— WORK INSTRUCTION —
Although the records contain pictures, none belong in the copy: restate word for word only the lines from the one with "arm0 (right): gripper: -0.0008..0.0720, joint" through the one with "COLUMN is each", both included.

╭─ DATA LISTING

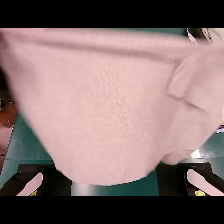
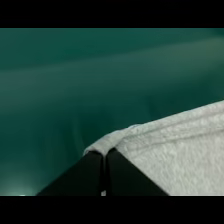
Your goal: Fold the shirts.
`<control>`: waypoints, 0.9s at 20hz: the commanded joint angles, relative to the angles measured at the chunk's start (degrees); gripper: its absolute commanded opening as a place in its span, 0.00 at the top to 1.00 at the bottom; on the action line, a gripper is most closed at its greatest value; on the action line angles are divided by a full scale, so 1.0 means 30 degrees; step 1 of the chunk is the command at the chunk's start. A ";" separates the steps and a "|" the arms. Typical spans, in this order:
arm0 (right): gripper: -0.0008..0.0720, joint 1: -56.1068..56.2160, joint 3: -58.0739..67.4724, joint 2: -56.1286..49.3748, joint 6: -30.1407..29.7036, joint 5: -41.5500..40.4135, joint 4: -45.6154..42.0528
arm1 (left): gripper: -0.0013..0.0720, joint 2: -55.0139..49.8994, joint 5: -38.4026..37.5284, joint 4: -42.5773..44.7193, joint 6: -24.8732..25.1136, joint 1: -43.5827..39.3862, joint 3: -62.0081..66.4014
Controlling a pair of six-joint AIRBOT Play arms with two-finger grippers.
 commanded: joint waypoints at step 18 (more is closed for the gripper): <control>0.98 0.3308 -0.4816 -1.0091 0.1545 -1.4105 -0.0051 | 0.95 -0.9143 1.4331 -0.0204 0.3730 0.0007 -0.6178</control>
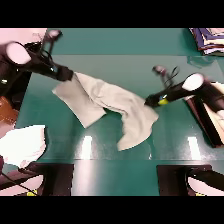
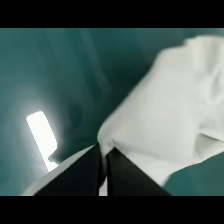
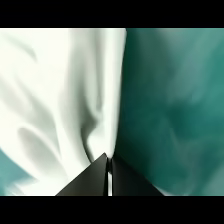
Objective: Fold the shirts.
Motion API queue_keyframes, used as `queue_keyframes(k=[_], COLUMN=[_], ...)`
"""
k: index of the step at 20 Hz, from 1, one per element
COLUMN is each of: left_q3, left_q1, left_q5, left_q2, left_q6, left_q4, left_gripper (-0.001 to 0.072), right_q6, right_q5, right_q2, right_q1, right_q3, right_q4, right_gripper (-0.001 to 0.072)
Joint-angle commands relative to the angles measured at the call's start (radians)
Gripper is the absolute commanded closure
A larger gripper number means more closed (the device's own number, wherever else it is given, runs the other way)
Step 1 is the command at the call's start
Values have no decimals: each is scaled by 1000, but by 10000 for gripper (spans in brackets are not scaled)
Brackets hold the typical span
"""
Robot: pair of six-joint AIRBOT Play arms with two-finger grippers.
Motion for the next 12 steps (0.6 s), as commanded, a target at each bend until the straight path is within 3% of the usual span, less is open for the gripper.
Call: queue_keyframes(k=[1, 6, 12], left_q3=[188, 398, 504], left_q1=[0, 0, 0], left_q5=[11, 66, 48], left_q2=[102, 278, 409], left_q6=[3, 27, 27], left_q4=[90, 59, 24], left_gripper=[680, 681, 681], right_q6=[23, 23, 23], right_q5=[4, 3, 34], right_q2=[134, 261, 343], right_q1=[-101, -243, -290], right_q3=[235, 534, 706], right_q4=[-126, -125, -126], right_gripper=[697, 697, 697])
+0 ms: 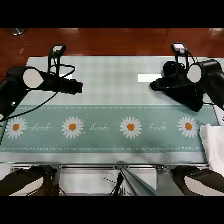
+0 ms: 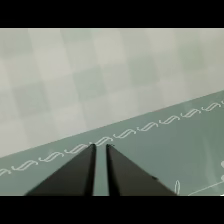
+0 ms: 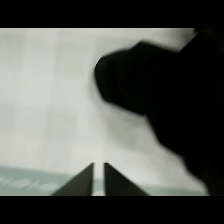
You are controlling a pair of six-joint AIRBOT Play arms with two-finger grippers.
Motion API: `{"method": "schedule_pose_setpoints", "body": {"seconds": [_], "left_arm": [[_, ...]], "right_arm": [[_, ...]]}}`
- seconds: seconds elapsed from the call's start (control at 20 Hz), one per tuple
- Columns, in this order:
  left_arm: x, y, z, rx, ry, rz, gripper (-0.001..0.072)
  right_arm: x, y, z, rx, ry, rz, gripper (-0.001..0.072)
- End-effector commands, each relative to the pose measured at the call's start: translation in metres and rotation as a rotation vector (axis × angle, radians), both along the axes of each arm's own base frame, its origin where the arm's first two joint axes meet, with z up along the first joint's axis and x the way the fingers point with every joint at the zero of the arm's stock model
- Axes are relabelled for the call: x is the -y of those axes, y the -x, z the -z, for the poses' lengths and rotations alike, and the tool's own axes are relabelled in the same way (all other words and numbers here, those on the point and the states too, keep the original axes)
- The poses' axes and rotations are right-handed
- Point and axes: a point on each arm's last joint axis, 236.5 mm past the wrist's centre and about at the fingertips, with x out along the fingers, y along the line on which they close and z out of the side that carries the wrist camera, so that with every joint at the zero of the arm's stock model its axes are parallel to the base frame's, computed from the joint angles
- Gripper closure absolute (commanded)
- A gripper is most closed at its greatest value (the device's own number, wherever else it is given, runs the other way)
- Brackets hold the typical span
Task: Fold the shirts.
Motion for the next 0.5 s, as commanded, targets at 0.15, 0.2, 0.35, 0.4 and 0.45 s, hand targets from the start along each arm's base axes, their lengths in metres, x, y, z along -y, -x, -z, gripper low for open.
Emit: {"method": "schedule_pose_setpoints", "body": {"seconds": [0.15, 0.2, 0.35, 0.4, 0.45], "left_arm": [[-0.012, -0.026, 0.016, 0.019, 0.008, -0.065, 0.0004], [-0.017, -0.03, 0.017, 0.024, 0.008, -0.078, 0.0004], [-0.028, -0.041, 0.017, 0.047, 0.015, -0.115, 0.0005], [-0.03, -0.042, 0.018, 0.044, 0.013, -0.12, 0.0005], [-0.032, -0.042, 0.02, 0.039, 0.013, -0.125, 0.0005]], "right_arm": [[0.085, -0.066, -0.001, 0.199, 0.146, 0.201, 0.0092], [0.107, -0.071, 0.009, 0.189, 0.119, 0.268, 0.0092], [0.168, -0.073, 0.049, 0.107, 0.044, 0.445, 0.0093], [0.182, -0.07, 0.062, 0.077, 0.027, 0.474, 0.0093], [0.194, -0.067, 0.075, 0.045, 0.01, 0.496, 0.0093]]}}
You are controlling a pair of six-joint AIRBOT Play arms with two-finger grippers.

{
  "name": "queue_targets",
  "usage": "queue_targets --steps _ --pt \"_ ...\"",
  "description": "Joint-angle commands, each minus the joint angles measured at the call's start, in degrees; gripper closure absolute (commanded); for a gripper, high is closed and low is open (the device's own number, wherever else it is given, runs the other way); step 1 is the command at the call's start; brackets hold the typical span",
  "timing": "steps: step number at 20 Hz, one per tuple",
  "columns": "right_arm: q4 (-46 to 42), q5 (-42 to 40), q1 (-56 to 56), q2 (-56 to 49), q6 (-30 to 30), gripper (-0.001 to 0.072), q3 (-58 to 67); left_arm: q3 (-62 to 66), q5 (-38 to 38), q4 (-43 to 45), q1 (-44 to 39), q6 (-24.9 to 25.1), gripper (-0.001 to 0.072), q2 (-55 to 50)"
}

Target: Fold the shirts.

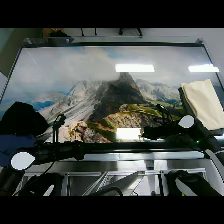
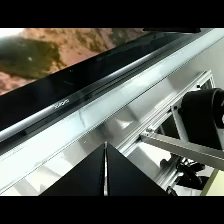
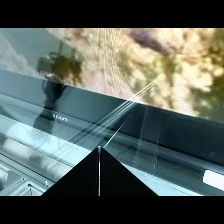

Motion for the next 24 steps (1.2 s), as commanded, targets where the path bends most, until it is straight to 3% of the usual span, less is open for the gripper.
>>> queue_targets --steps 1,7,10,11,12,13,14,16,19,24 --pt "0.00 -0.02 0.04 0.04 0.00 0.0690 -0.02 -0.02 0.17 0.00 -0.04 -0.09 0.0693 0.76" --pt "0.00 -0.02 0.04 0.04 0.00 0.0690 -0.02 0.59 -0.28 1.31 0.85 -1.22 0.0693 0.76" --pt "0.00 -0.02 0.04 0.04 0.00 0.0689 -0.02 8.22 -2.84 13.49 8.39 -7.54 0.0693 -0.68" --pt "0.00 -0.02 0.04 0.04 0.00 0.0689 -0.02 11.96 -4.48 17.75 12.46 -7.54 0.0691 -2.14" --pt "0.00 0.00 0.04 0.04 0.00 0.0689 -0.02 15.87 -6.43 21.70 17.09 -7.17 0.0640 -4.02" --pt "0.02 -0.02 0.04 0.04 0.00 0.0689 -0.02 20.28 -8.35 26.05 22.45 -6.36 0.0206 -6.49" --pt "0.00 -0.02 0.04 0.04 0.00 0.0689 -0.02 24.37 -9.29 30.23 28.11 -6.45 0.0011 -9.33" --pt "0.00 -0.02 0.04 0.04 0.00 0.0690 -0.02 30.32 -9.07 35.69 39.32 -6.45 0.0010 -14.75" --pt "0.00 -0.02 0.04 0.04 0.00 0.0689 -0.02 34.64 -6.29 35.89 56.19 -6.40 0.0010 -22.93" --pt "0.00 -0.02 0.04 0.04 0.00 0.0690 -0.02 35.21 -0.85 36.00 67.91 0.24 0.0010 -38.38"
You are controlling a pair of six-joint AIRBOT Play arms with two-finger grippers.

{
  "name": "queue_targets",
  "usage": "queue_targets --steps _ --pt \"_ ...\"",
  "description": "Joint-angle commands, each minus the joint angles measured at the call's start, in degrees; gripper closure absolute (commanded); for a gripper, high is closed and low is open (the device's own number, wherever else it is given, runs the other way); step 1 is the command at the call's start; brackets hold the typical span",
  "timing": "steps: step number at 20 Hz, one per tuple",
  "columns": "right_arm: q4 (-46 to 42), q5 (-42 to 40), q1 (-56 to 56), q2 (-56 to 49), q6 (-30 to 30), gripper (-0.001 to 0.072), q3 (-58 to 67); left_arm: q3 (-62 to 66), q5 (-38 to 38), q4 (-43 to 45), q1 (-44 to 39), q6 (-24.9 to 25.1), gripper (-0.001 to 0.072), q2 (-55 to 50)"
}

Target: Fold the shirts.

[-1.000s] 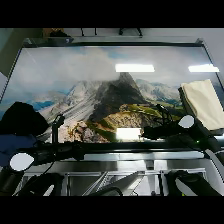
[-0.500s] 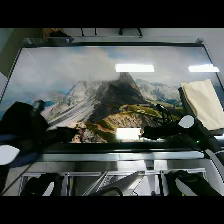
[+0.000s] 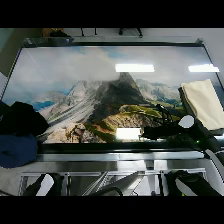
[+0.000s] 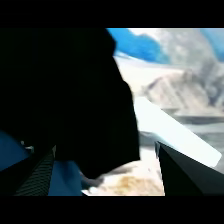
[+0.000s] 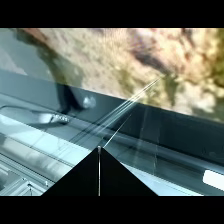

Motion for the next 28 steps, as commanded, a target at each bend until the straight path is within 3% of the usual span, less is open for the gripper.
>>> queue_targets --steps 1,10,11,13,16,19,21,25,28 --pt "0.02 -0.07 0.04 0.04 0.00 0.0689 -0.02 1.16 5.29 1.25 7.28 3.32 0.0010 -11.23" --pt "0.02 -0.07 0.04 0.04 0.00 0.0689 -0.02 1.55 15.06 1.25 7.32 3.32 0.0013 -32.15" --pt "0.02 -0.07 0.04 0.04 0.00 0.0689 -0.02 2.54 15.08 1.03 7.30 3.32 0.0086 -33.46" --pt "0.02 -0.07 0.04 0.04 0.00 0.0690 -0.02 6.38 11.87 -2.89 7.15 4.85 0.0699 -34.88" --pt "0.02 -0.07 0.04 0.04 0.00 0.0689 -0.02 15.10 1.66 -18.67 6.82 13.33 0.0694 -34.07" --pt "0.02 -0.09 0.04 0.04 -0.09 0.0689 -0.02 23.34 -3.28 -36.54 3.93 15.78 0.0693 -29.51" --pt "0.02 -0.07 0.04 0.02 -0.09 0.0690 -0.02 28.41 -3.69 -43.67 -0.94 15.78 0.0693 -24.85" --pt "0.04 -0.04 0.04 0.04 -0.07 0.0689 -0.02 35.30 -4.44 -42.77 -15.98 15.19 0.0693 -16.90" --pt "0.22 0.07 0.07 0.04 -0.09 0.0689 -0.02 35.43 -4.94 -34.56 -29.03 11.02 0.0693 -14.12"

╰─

— EXERCISE RESPONSE —
arm0 (right): gripper: -0.0008..0.0720, joint 1: -56.1068..56.2160, joint 3: -58.0739..67.4724, joint 2: -56.1286..49.3748, joint 6: -30.1407..29.7036, joint 5: -41.5500..40.4135, joint 4: -45.6154..42.0528
arm1 (left): gripper: -0.0013..0.0720, joint 2: -55.0139..49.8994, joint 5: -38.4026..37.5284, joint 4: -42.5773..44.7193, joint 6: -24.8732..25.1136, joint 1: -43.5827..39.3862, joint 3: -62.0081..66.4014
Controlling a pair of six-joint AIRBOT Play arms with two-finger grippers.
 commanded: joint waypoints at step 18 (more is closed for the gripper): <control>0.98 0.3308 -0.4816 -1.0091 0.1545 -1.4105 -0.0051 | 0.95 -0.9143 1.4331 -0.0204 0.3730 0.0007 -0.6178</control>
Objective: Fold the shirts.
Motion API queue_keyframes, used as `queue_keyframes(k=[_], COLUMN=[_], ...)`
"""
k: index of the step at 20 Hz, from 1, one per element
COLUMN is each of: left_q3, left_q1, left_q5, left_q2, left_q6, left_q4, left_gripper (-0.001 to 0.072), right_q6, right_q5, right_q2, right_q1, right_q3, right_q4, right_gripper (-0.001 to 0.072)

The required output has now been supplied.